* [Task requirements] Each line of the material holding the word "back" must be identified and copied.

* [Data segment]
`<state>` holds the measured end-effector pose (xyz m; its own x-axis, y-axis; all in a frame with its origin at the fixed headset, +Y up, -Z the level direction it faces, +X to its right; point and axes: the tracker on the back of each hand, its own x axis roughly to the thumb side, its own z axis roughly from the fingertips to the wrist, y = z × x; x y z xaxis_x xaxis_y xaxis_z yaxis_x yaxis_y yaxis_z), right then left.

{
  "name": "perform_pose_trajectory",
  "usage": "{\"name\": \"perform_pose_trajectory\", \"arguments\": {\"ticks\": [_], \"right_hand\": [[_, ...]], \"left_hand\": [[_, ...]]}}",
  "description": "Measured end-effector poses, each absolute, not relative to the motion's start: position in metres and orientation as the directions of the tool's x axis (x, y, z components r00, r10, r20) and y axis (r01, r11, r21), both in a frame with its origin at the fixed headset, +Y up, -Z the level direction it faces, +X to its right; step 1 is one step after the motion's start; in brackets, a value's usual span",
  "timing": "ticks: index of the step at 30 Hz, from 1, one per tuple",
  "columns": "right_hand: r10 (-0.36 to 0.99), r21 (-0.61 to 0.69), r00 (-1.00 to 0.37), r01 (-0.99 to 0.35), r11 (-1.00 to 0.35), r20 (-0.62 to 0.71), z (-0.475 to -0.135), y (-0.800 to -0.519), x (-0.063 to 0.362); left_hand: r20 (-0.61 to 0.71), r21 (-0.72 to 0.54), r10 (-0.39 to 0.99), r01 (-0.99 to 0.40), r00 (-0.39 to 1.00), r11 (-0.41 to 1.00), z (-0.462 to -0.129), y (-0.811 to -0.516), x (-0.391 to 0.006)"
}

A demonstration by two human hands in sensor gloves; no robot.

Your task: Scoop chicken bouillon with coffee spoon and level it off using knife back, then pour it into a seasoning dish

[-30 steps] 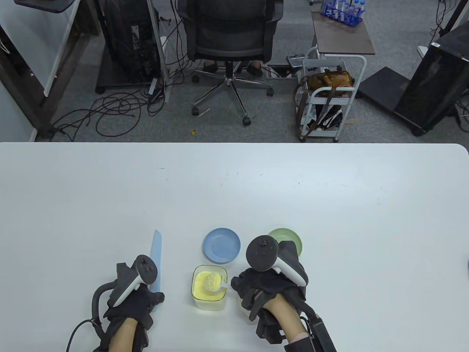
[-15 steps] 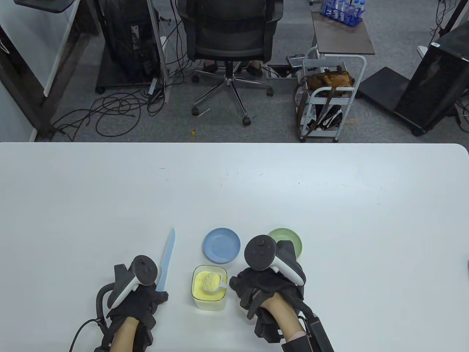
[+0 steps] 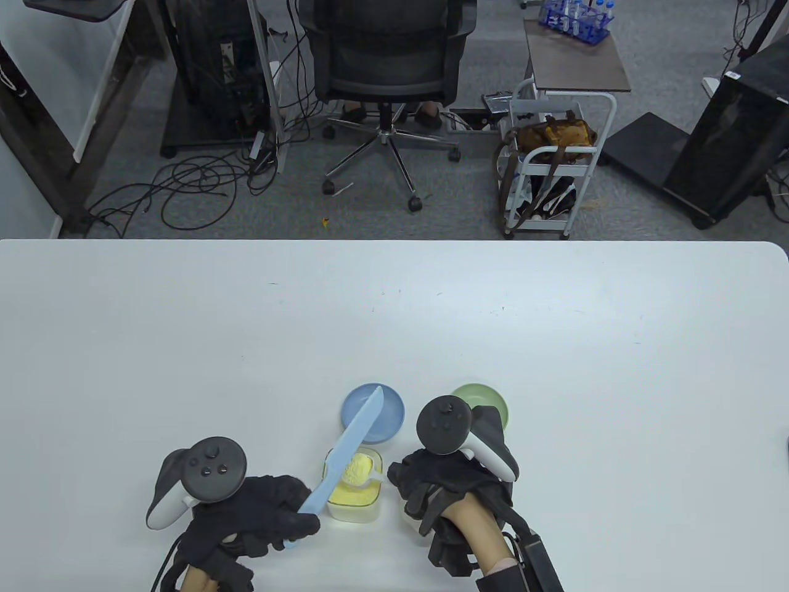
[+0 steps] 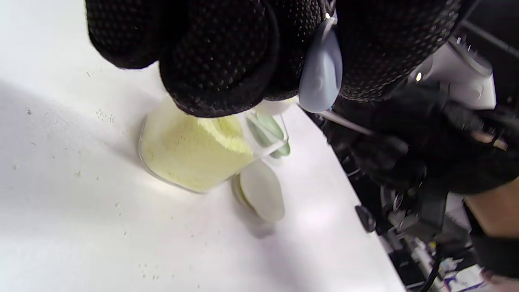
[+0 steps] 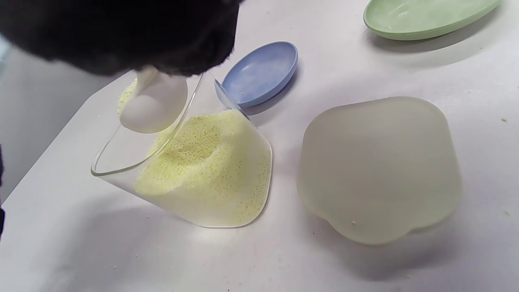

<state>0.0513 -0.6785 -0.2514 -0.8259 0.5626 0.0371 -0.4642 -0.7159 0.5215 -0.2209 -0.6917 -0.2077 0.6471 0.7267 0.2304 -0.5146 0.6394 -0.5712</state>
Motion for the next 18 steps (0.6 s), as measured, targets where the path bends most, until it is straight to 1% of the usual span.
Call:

* [Solution to the exercise]
`<state>` holds the measured end-effector pose (xyz m; its own x-axis, y-axis; all in a frame with its origin at the fixed headset, +Y up, -Z the level direction it faces, +X to its right; point and axes: the tracker on the back of each hand, its own x axis roughly to the thumb side, its own z axis roughly from the fingertips to the wrist, y = z × x; x y z xaxis_x xaxis_y xaxis_z yaxis_x yaxis_y yaxis_z), right then left.
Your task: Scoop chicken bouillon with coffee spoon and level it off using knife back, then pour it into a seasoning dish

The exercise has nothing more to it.